Ésta es una de esas películas a las que entras con un sentimiento ambivalente. Por una parte, deseas ver el último trabajo de Amenábar, un director interesante y sólido. Una rareza en la cinematografía española. Por otra, desconfías de las superproducciones, que suelen prometer genialidad y dan espectáculo, tantas veces, vacío.

Además, las críticas no han sido muy favorables, tibias a lo sumo.

Ágora es una película sobre el fanatismo. Pero también sobre la relatividad, sobre el lugar que nos corresponde en el Universo, sobre los espejismos que nuestros sentidos nos hacen ver y que sólo una mente y un corazón abiertos puede hacer que se disipen los velos.

Pero, sobre todo, Ágora nos muestra con absoluta lucidez, cómo la ceguera que destruyó vidas y conocimiento hace más de un milenio es reconocible en nuestros días; cómo la Tierra y los que en ella nos movemos seguimos siendo ese pequeño puntito en el espacio que sólo cobra relevancia e identidad si te acercas mucho, no el centro del Universo.

La recreación histórica es buena, la puesta en escena, rica, detallista, los personajes, me quedo con Amonio, creíbles. La historia, vista a través de los ojos de Davo, el esclavo –como insiste el fanático Amonio-, acertada.

En Ágora no hay buenos ni malos, cada cual tiene su cuota de culpa. A unos les corresponde ser los provocadores, a otros los injuriados, a otros los cobardes, a otros los advenedizos.
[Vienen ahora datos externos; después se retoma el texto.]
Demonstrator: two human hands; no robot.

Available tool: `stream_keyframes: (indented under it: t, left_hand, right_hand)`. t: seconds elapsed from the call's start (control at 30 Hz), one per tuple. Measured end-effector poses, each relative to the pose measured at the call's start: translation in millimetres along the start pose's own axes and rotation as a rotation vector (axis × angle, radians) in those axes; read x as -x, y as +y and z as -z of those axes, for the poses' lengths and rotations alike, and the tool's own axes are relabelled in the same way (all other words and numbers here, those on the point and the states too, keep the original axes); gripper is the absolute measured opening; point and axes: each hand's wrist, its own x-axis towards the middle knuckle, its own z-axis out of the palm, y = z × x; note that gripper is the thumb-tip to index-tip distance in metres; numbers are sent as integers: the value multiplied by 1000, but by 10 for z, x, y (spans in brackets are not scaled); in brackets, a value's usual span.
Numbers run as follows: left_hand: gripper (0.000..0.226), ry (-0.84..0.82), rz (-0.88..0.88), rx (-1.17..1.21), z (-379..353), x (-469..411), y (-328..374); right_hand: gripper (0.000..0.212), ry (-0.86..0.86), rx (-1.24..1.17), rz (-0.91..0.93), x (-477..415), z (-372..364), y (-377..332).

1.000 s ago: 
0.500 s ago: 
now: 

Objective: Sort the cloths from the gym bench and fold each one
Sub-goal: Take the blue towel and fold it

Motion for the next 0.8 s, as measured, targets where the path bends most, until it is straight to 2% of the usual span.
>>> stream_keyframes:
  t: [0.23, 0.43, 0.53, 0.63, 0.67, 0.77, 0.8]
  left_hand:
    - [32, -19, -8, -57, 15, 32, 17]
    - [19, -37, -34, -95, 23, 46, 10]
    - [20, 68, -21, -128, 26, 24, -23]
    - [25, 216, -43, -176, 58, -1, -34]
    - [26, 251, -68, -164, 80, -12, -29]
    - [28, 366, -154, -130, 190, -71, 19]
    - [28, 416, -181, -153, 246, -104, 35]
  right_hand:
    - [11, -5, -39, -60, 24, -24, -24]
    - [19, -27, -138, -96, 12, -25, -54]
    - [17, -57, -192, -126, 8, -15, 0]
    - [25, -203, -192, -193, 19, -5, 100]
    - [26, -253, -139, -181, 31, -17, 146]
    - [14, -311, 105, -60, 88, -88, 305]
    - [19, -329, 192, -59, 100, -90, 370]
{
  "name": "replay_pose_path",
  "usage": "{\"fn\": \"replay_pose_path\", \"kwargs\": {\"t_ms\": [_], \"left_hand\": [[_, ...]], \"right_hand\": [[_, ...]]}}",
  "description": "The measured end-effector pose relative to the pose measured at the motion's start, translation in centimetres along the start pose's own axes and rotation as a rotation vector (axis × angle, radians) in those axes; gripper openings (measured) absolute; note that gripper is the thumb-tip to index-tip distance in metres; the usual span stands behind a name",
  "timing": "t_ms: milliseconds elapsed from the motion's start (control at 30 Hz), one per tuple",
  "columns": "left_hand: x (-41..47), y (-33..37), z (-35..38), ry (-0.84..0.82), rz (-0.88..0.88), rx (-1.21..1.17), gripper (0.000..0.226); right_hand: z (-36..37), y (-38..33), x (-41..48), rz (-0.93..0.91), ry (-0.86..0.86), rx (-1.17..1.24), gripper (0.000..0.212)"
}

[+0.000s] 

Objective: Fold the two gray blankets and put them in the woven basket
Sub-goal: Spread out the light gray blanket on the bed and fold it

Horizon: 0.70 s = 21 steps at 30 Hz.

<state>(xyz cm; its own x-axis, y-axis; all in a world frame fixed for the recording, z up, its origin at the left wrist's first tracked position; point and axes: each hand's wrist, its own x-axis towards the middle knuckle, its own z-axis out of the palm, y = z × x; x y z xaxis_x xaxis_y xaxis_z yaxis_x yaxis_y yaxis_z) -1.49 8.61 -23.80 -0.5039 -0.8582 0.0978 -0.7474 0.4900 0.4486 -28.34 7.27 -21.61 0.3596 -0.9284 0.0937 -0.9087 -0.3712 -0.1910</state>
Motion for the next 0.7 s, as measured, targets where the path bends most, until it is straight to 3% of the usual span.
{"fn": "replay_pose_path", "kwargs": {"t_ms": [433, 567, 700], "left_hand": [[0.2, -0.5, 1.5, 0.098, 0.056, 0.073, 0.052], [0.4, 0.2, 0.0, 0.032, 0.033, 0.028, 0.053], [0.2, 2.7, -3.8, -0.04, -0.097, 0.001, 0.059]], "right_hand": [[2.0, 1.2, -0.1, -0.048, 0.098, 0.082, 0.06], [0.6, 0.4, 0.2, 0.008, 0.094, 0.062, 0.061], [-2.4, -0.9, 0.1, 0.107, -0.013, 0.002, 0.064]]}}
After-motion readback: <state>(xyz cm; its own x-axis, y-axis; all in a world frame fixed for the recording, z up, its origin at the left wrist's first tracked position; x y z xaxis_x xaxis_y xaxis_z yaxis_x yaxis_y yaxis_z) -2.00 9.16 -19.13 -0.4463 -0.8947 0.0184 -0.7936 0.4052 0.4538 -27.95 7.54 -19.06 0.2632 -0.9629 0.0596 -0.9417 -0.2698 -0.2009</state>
Al final, se repite la historia: los que más hostigan aplastan a los que intentan resistir.

Cristianos, paganos, judíos, todos sienten los agravios y todos se convierten en agresores en un momento u otro. Los cristianos se llevan la parte del león en cuanto a fanatismo y crueldad. Eso fue en los siglos IV-V dc. Desde entonces, el péndulo ha oscilado tantas veces que es difícil llevar la cuenta de quiénes ostentan en cada momento la suprema intolerancia.

El final se ha edulcorado, entiendo, de forma acertada. Poco o nada aportaría una dosis extra de sangre y vísceras al conjunto de una puesta en escena del sinsentido de la exaltación intransigente. Y el propio Amenábar ha apuntado que utiliza la lapidación como forma de poner el acento en el radicalismo que hoy en día se vive en tantos países, que utilizan, como entonces, la divinidad y el sentimiento religioso para aplastar y sojuzgar a sus semejantes.

Ágora no me ha dejado indiferente, en absoluto. No puede hacerlo: una historia bien contada, intemporal aunque inserta en un marco histórico, que te embute en los ojos la monstruosidad que alberga el ser humano y que disfraza de sentimientos elevados que arrojar contra el que piensa de otra forma, jamás puede dejar indiferente.